Records shown:
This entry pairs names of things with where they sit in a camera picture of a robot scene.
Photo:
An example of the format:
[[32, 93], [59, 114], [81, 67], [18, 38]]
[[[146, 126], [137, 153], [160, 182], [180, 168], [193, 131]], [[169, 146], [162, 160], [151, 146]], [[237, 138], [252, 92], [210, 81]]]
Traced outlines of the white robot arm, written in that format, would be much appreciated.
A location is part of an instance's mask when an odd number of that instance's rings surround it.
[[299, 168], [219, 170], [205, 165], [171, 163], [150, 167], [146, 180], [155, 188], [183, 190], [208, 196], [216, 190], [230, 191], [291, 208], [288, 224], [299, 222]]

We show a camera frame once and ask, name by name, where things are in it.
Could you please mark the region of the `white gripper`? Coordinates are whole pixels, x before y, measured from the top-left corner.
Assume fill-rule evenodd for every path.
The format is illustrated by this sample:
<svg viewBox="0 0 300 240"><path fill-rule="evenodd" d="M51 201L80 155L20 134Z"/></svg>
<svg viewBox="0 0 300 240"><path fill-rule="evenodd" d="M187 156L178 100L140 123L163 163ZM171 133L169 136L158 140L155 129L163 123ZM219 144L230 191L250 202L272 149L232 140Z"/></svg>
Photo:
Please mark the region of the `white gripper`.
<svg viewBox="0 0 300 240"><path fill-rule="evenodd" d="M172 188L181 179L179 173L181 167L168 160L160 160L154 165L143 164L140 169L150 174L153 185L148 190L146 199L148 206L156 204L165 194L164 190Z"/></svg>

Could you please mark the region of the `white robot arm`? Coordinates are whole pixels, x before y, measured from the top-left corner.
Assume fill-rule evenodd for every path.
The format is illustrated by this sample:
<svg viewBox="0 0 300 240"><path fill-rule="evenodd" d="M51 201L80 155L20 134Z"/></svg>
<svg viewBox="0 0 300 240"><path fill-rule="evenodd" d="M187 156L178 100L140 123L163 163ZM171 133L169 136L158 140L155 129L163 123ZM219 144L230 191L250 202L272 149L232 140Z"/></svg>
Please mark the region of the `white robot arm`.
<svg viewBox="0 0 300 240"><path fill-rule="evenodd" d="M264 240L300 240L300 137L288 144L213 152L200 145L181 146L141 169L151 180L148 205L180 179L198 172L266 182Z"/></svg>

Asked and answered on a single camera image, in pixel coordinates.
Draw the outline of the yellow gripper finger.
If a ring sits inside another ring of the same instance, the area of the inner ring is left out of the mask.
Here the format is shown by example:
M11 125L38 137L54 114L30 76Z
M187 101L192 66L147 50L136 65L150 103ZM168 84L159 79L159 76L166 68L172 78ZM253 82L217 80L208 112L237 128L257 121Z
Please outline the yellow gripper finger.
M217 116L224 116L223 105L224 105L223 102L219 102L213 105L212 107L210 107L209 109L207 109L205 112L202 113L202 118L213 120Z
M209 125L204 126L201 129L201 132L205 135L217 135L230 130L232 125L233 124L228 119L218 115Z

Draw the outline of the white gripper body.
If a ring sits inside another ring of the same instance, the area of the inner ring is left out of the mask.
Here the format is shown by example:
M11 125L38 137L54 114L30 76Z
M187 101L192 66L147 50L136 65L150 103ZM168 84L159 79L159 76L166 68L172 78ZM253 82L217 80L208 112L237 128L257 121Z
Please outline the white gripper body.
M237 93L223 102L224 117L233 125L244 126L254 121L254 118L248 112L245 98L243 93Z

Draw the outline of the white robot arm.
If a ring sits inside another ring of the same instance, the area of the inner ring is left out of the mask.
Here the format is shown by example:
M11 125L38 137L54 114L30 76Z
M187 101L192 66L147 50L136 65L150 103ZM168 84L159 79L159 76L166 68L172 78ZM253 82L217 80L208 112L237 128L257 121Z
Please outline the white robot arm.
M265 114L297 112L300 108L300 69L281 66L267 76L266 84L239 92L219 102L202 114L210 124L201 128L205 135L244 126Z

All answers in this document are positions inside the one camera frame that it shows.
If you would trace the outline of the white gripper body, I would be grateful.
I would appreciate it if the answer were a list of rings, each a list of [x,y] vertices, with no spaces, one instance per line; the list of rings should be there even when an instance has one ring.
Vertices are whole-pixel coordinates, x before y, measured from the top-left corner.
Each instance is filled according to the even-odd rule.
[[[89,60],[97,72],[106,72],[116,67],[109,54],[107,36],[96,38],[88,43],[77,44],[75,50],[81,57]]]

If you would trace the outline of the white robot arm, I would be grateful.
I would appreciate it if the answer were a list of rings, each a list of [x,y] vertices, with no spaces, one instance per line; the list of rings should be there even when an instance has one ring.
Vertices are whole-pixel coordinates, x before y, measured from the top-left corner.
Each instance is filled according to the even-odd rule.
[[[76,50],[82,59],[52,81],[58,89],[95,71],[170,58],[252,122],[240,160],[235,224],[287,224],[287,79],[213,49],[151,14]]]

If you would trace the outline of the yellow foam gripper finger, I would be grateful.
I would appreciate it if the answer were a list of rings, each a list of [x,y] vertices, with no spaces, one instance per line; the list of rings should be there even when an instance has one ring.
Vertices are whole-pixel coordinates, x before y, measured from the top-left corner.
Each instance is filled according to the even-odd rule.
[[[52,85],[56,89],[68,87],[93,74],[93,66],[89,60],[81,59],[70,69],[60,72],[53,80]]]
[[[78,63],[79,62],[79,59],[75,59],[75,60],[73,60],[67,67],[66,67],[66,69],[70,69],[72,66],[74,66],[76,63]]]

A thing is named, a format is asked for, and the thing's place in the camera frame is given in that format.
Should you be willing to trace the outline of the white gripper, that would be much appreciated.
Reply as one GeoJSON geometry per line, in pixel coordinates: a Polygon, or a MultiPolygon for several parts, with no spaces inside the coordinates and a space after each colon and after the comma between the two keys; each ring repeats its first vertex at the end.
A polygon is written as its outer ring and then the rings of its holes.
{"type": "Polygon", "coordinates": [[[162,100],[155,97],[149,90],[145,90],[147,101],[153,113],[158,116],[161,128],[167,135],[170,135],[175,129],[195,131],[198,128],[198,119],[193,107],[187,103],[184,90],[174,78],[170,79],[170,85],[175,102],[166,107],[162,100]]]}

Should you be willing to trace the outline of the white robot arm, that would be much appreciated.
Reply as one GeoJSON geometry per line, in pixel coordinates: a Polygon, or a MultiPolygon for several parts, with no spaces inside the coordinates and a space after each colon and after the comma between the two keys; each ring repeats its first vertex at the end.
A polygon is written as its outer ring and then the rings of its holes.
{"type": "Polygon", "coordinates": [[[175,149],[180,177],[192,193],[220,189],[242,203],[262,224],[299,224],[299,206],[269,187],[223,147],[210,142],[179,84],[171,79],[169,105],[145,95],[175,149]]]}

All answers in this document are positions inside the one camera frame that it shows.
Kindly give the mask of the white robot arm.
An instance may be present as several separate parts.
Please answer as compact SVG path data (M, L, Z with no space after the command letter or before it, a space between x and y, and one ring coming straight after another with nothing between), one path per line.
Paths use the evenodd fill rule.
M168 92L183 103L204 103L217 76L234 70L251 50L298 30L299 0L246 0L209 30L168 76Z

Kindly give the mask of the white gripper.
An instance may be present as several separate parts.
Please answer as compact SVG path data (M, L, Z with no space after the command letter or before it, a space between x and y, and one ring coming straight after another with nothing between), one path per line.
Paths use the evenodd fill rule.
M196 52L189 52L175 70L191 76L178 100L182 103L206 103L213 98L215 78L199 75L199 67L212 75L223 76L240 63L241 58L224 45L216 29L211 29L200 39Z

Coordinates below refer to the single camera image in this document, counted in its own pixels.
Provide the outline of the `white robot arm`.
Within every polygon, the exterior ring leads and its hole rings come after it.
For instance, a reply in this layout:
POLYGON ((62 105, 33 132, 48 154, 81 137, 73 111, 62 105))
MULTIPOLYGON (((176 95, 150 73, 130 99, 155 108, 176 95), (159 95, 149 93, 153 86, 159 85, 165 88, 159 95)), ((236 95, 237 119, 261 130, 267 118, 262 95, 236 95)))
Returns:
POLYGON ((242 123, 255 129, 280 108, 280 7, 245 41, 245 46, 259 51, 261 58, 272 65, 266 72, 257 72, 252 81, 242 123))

Work to be completed:
Please give back, exactly as it stands above, the stretch from the line with "Traced outlines of" through the line with "We show a camera", and no line outside it.

Task solution:
Traced outlines of the white robot arm, written in that format, would be much appreciated.
A location is part of an instance's mask when an odd number of that instance's rings surround it.
[[299, 168], [219, 170], [205, 165], [171, 163], [150, 167], [146, 180], [155, 188], [183, 190], [208, 196], [216, 190], [230, 191], [291, 208], [288, 224], [299, 222]]

We show a camera frame once and ask, name by name, where things are in it.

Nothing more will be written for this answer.